TASK ITEM -
From the line with "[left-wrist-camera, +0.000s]" to the line with "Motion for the", output every line below exactly, both ends included. Skip the pictures.

-*-

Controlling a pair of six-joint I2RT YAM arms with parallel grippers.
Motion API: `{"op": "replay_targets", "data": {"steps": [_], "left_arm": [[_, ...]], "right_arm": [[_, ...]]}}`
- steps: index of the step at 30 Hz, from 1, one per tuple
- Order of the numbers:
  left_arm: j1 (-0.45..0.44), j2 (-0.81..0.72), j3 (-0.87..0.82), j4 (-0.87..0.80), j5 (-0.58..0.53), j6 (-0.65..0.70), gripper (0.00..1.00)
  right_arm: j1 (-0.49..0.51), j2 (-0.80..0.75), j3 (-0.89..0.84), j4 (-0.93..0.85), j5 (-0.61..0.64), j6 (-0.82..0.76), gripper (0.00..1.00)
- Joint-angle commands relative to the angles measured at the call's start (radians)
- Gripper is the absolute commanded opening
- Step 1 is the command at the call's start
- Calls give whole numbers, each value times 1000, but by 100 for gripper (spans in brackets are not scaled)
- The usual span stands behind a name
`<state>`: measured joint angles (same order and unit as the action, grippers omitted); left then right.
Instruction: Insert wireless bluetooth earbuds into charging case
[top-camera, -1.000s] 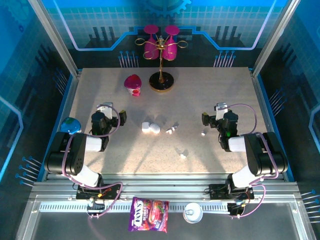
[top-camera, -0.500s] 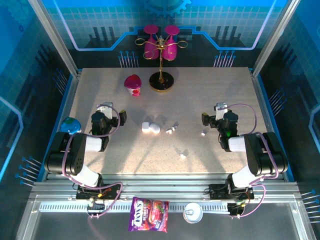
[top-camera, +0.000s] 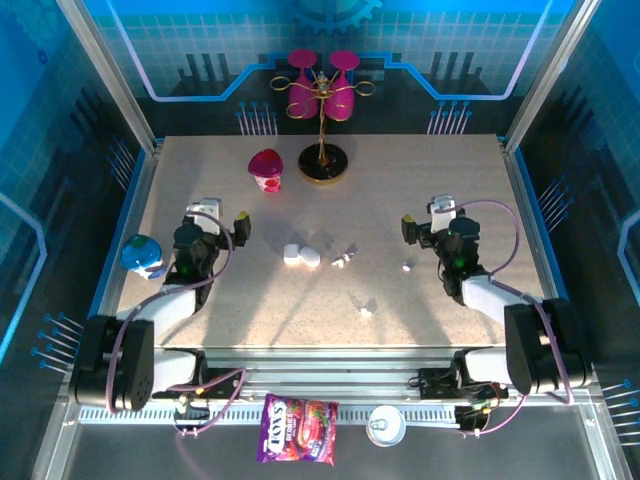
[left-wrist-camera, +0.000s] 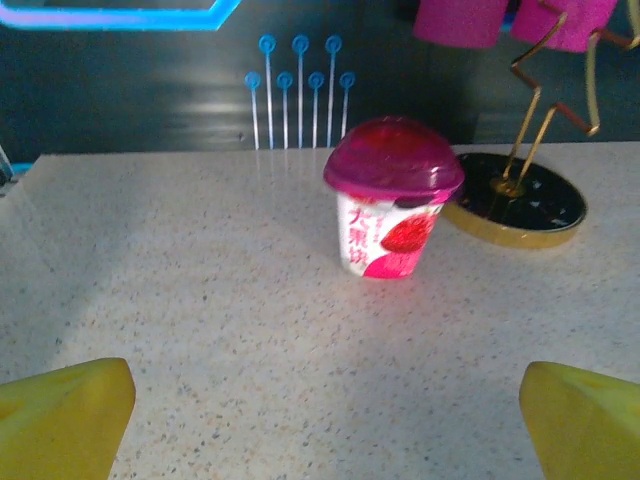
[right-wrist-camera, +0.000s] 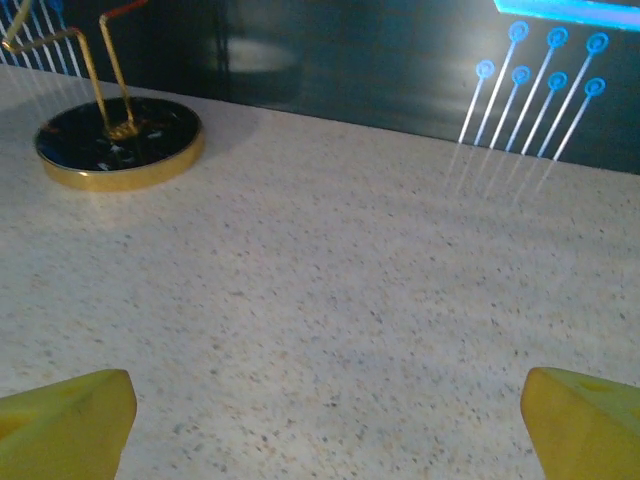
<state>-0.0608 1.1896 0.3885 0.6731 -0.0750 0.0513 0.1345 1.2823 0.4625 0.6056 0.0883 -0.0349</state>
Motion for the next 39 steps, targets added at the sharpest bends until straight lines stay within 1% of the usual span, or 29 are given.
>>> {"op": "replay_targets", "data": {"steps": [1, 6, 9, 11, 14, 17, 20, 25, 29, 32, 34, 36, 39], "left_arm": [[-47, -78, 68, -193, -32, 30, 99], [-166, -130, 146, -342, -9, 13, 99], [-227, -127, 189, -413, 42, -12, 99], [-258, -121, 213, -456, 79, -31, 99], [-291, -115, 236, -505, 121, -61, 99], [-296, -110, 236, -517, 166, -129, 99], [-297, -108, 233, -531, 200, -162, 99], [-296, -107, 230, -560, 201, -180, 99], [-296, -114, 228, -582, 189, -176, 99], [-297, -123, 219, -590, 177, -169, 99], [-297, -127, 215, -593, 170, -167, 99], [-297, -127, 213, -597, 167, -165, 99], [-297, -129, 210, -606, 160, -163, 100]], "right_arm": [[56, -64, 87, -214, 29, -11, 100], [191, -83, 154, -307, 10, 6, 100], [304, -54, 183, -318, -1, 25, 100], [387, -28, 201, -317, 16, 26, 100], [490, 13, 226, -310, 40, 29, 100], [571, 65, 245, -290, 48, 31, 100], [640, 127, 269, -285, 69, 13, 100], [702, 248, 307, -245, 55, -10, 100], [703, 340, 336, -229, 49, -3, 99], [703, 405, 352, -199, 42, 7, 91], [699, 451, 368, -190, 38, 16, 89], [698, 487, 387, -187, 32, 30, 83], [694, 527, 411, -218, 40, 53, 77]]}}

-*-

REPLY -
[left-wrist-camera, +0.000s] 
[right-wrist-camera, +0.000s] 
<state>-0.0608 1.1896 0.3885 0.6731 -0.0750 0.0513 0.1345 1.2823 0.4625 0.6056 0.0883 -0.0349</state>
Motion for the next 39 steps, targets added at the sharpest bends until straight lines stay within 1% of the usual span, or 29 are given.

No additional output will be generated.